Talking to journalists, both legislators termed it "ghar-wapsi" (home coming) of sorts
Highlights
- Sharad Kol, Narayan Tripathi voted for the Advocate Protection Act Bill
- Mr Tripathi got in touch with Congress after it won elections: Sources
- At least 4 more BJP legislators set to cross over to Congress: Minister
Bhopal: Two legislators of Madhya Pradesh's opposition BJP, who voted in favour of legislation backed by the Congress government in the assembly on Wednesday, described their surprising move as "gharwapsi" or homecoming.
That is because the BJP's Sharad Kol and Narayan Tripathi are both former Congress leaders.
Defying their party line, they voted for the Congress's Advocate Protection Act Bill - a long-time demand of the lawyers of the state. The bill, drafted 15 years ago, had never made it to the assembly during the three-term BJP government of Shivraj Singh Chouhan.
Yesterday, the BJP did not participate in the voting and the bill was passed with 122 votes in its favour.
Talking to journalists after the assembly session, both legislators termed it "ghar-wapsi" (home coming) of sorts.
Narayan Tripathi, a four-time lawmaker from the Maihar seat in Satna, is a turncoat politician who was first elected to the assembly in 2003 as a Samajwadi Party candidate. A year later, Mr Tripathi, who by then became the state party chief, contested the Lok Sabha polls but lost miserably.
In the 2008 assembly polls, he lost as a Samajwadi candidate to the BJP but won in 2013 as a Congress candidate.
In 2015, he switched to the BJP, which was then ruling the state, resigning from the assembly. In 2016, he won the Maihar seat again in by-elections and stayed in the BJP.
In the December Madhya Pradesh election, Mr Tripathi won from Maihar again as a BJP candidate. But in this year's Lok Sabha election, he was believed to have worked against three-time BJP parliamentarian Ganesh Singh, who however, won from the Satna seat.
Sources in the Congress said Mr Tripathi got in touch with the party leadership after the BJP lost power in the state.
Sharad Kol, the BJP legislator from Beohari seat of Shahdol district, also belonged to the Congress in the past. The son of Congress leader Jugul Kol, he became a member of the Shahdol district panchayat on a Congress ticket.

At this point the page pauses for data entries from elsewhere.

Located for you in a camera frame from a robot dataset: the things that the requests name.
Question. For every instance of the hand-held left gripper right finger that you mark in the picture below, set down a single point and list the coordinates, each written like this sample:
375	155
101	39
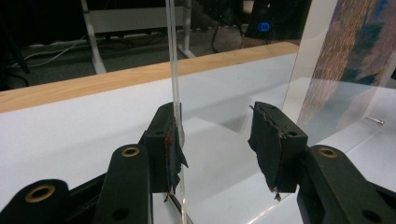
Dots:
274	146

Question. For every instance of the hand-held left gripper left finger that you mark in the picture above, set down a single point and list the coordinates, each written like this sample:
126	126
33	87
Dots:
158	161

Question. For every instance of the clear acrylic panel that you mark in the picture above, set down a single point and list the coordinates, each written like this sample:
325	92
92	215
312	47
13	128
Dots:
306	56
173	62

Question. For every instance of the small metal screw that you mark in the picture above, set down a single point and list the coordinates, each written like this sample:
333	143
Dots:
377	121

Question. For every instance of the colourful painting print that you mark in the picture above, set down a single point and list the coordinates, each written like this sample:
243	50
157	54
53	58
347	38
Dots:
348	46

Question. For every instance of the black computer with blue light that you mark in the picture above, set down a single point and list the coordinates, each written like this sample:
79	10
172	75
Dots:
281	18

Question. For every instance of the white metal desk frame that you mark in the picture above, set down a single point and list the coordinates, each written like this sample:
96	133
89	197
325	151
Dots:
95	46

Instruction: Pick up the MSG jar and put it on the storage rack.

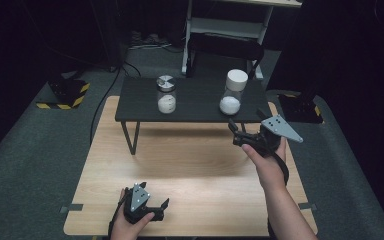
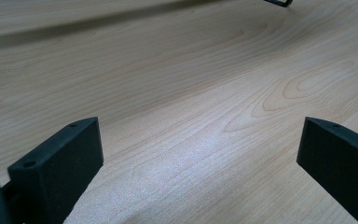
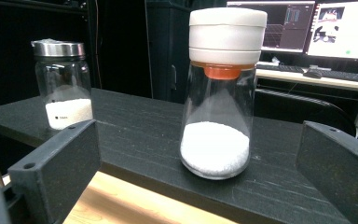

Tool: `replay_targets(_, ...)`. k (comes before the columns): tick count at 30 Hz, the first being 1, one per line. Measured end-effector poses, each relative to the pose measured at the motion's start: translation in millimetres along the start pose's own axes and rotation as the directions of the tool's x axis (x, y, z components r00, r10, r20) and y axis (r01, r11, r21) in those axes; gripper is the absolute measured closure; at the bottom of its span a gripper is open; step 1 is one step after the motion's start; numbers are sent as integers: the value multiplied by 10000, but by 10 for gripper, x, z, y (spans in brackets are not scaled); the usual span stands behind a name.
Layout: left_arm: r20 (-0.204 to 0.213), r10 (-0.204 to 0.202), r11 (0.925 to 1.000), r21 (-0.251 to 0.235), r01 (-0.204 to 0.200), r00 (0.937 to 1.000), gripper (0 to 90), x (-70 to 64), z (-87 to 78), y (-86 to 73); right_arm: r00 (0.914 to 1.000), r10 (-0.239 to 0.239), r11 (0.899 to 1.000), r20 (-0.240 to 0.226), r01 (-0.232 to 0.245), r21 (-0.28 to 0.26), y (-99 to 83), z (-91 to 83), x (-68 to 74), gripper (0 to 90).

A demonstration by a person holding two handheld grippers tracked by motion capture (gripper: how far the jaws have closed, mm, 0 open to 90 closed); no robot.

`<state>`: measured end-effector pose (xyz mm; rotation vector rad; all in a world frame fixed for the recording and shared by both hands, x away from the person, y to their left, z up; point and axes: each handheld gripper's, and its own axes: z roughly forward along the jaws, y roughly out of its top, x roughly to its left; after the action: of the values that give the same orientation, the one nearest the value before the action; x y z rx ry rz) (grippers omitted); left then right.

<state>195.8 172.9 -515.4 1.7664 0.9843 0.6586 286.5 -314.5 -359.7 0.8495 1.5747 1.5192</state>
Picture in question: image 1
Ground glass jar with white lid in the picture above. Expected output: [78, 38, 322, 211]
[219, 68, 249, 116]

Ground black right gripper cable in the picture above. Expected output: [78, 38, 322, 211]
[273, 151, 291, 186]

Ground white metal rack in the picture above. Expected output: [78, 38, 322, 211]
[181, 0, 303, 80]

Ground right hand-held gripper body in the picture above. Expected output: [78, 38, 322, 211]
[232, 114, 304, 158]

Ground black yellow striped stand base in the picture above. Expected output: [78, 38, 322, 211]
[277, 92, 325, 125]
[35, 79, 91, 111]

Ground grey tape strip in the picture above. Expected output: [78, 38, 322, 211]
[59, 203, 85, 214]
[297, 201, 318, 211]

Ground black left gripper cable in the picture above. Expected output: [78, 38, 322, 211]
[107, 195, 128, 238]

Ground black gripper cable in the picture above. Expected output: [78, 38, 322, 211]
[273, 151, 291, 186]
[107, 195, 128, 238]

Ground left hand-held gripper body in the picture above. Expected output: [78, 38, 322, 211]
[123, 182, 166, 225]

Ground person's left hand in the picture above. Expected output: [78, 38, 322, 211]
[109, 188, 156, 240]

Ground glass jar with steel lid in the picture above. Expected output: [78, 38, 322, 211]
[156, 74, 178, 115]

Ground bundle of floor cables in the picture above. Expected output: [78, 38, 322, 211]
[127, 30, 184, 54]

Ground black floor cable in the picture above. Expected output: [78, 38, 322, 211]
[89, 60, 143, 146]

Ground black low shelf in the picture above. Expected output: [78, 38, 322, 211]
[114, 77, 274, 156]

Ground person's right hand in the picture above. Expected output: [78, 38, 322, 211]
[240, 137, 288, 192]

He quit the Congress in October last year, weeks before the assembly polls, and won as a BJP candidate.
Madhya Pradesh mining minister Pradeep Jaiswal, who is among the four independent legislators supporting the Kamal Nath government, says at least four more BJP legislators will soon cross over to the Congress.
The support of the two BJP members is sweet revenge for the Congress six years after Chaudhary Rakesh Singh Chaturvedi - its deputy leader of opposition - crossed over to then ruling BJP just before the Congress moved a no trust vote against the Shivraj Singh Chouhan government.